The Centro Universitário da Região da Campanha (URCAMP) (English: University Center of the Campanha Region) formerly the Universidade da Região da Campanha (English: University of the Campanha Region), is a multi-campus, community, regional and philanthropic institution located in the southwest region of Rio Grande do Sul. Its headquarters are in Bagé and it has a presence in four other cities in the regions of Fronteira Oeste and Campanha Gaúcha.

== History ==
It was created on January 13, 1969, as the University of Bagé Foundation (FUnBa) by Attila Taborda, when the higher education courses of the institutions were unified: The Catholic Faculty of Philosophy, Sciences and Letters, the Faculty of Economic Sciences, the Faculty of Fine Arts and the Faculty of Law. In 1972, the Faculty of Physical Education was created, followed by the Faculty of Veterinary Medicine and Agronomy in 1976. With the emergence of more courses, FUnBA became the Attila Taborda Foundation and on February 16, 1989, the institution was recognized as the University of the Campanha Region. After Urcamp was founded, campuses were created in Dom Pedrito, Caçapava do Sul, São Gabriel, Santana do Livramento, São Borja, Alegrete and Itaqui.

Since 2007, Urcamp has held the seal of Socially Responsible Institution from the Brazilian Association of Higher Education Providers — ABMES.

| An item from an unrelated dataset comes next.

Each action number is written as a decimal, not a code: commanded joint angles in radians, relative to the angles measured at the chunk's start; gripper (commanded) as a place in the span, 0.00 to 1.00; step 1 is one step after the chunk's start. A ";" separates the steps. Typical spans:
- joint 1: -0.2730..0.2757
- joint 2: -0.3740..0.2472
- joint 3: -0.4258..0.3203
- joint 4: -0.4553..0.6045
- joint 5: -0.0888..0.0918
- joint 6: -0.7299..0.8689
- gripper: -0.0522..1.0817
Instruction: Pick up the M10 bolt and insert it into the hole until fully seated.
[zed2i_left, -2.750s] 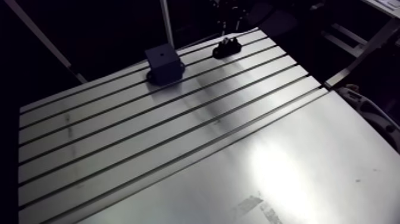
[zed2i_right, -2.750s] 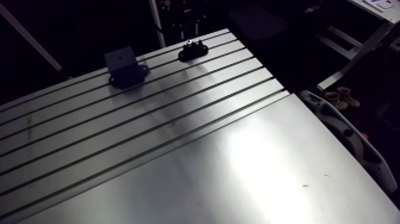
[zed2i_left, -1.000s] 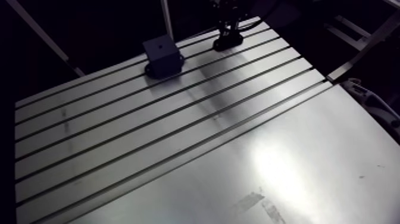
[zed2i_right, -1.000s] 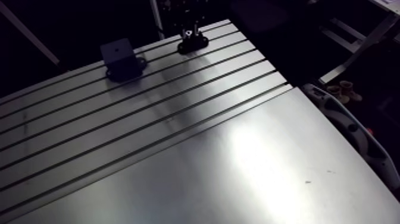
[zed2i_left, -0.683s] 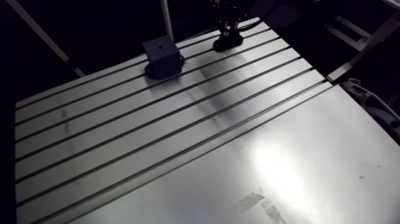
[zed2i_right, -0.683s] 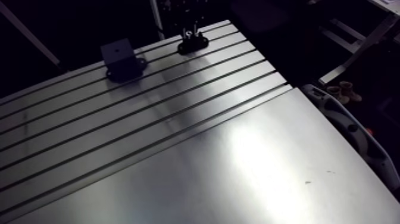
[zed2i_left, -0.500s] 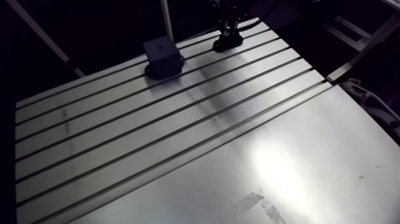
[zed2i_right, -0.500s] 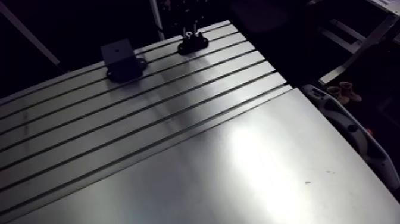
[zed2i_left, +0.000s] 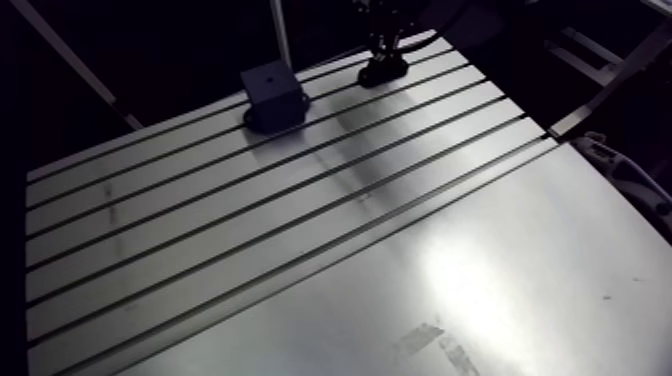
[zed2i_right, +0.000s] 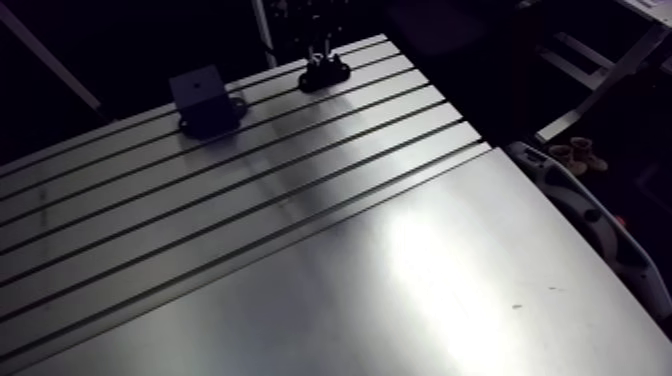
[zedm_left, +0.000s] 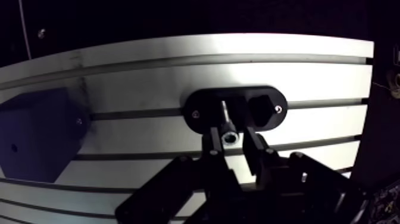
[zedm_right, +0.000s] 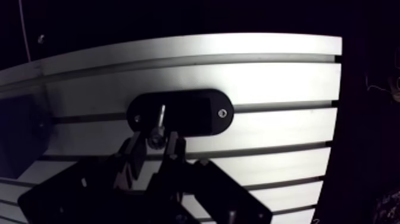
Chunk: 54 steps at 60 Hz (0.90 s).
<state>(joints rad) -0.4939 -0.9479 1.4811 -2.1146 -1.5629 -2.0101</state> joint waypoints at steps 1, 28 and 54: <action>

In 2017, the rectory and members of the university council, considering the need to readjust to the academic, financial and administrative reality, and considering that the institution did not meet all the requirements to remain in the academic organization of the university type (among them, the absence of stricto sensu postgraduate courses, masters and doctorates) opted to request the institution's re-accreditation as a University Center. In August 2018, after the on-site visit related to its re-accreditation process, it received the highest score from the Ministry of Education (MEC). This re-accreditation, however, changed the institution's academic organization from University to University Centre, as requested and given that the institution did not meet all the criteria to be classified as a university. The institution's academic organization was changed from University to University Centre.

== Courses ==
Urcamp offers 20 undergraduate courses. Since 2020, the institution has also offered distance learning, and a further 22 courses are being offered at a distance on all campuses, with online and semi-presential classes. The institution also offers more than 10 lato sensu postgraduate courses in hybrid mode, including specializations in Human Rights and Public Policies, Cognitive Behavioural Therapy and the MBA in Agribusiness, Technology, Management and Succession.

Research and Extension

Once a year, the institution holds the Congrega Urcamp event, in which scientific papers from research groups are presented at the Postgraduate Conference, the Community, Extension and Integrative Projects Exhibition and the Junior Scientific Initiation Exhibition. On the Alegrete campus, the Ruy Ramos Oratory Contest is held annually in honor of the former federal deputy and public prosecutor from Rio Grande do Sul.